Grant and a team of surgeons
implanted the basket on April 2, 2000. After an extended
recuperation period, Seattle Slew recovered his previous form in
the breeding shed, getting more than 50 mares in foal in 2001.
The procedure was repeated a second time in 2002, when Grant and
colleagues placed a second basket. The surgery was successful;
however, Seattle Slew passed away later that year.
GLOSSARY
Ataxia--Loss of muscular coordination, especially in the limbs.
Asymmetry vs. symmetry--Simply put, when something has symmetry, it is the same on both
sides; when it is asymmetrical, it is not the same on both
sides. For instance, while a wobbler horse might show equal
incoordination on left and right sides, an EPM-affected horse
might show incoordination only on the left or the right side.
Atrophy--Degeneration or wasting away of part of the body, often from
disuse; in some EPM cases, the horse's muscles atrophy.
Bagby basket--A small basket-like device for fusing equine vertebrae, developed
by Barrie Grant, DVM, Dipl. ACVS, Pamela Wagner, DVM, MS, MD,
and George Bagby, MD, in the early 80s. They first performed a
procedure for equine spinal stabilization in 1977, adapting a
technique used in human medicine.
Cervical compressive
myelopathy--Literally translated, this
means a disorder of the spinal cord in the neck due to
compression. It's a more technical name for wobbler syndrome.
Cervical stabilization--Also known as vertebral stabilization, this is the most common
surgical procedure for wobbler horses. It involves fusing the
affected vertebrae with a metal insert.
Cervical vertebral
instability--This has been used as a
name for wobbler syndrome. However, since instability is not
always a factor in wobbler, this is no longer considered a good
descriptor.
Cervical vertebral
malformation--Literally, this means a
malformation of the bones in the neck. Again, it has been used
to describe wobbler, but is not an accurate term since it does
not mean the spinal cord is compressed. Without compression,
there is no wobbler syndrome.
Dorsal laminectomy--A lesser-used surgery for wobbler syndrome, it involves removing
part of a vertebra.
Myelogram--A diagnostic tool that involves injecting dye into the spinal canal
and taking radiographs.

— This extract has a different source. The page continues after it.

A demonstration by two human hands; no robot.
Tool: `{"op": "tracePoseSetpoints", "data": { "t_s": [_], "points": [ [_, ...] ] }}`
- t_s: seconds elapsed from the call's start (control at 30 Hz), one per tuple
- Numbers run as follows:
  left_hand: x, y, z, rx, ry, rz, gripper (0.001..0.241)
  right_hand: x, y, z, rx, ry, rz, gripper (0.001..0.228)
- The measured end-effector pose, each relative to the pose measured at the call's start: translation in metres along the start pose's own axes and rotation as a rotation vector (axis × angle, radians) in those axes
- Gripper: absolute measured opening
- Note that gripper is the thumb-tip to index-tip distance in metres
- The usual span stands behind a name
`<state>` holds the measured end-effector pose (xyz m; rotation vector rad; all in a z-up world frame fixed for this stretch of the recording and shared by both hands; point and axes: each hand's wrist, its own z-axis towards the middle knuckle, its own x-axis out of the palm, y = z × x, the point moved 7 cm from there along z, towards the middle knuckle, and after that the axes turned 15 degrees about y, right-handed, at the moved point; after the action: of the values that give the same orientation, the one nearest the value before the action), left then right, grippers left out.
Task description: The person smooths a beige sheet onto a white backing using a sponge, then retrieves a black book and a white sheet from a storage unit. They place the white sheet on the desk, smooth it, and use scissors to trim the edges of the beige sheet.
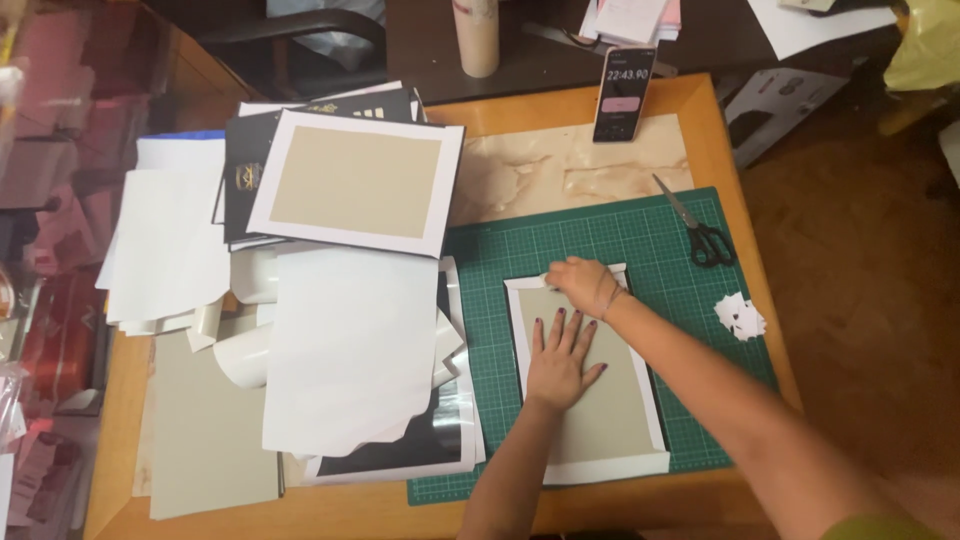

The resulting film shows an outline of
the spinal cord, helping the vet pinpoint the location(s) of
compression and determine whether the compression is caused by
enlargement of the cord or narrowing of the spinal canal.
Proprioceptiveness
deficit--Literally, a lack of body
position awareness. Proprioceptors are sensory nerve endings
that tell you where parts of your body are.
Stenosis--Narrowing of a passageway in the body. When discussing wobbler
syndrome, it relates to narrowing of the vertebral canal.
Vertebral canal--Also known as the spinal canal, this is the "tunnel" through the
vertebrae in which the spinal cord is located.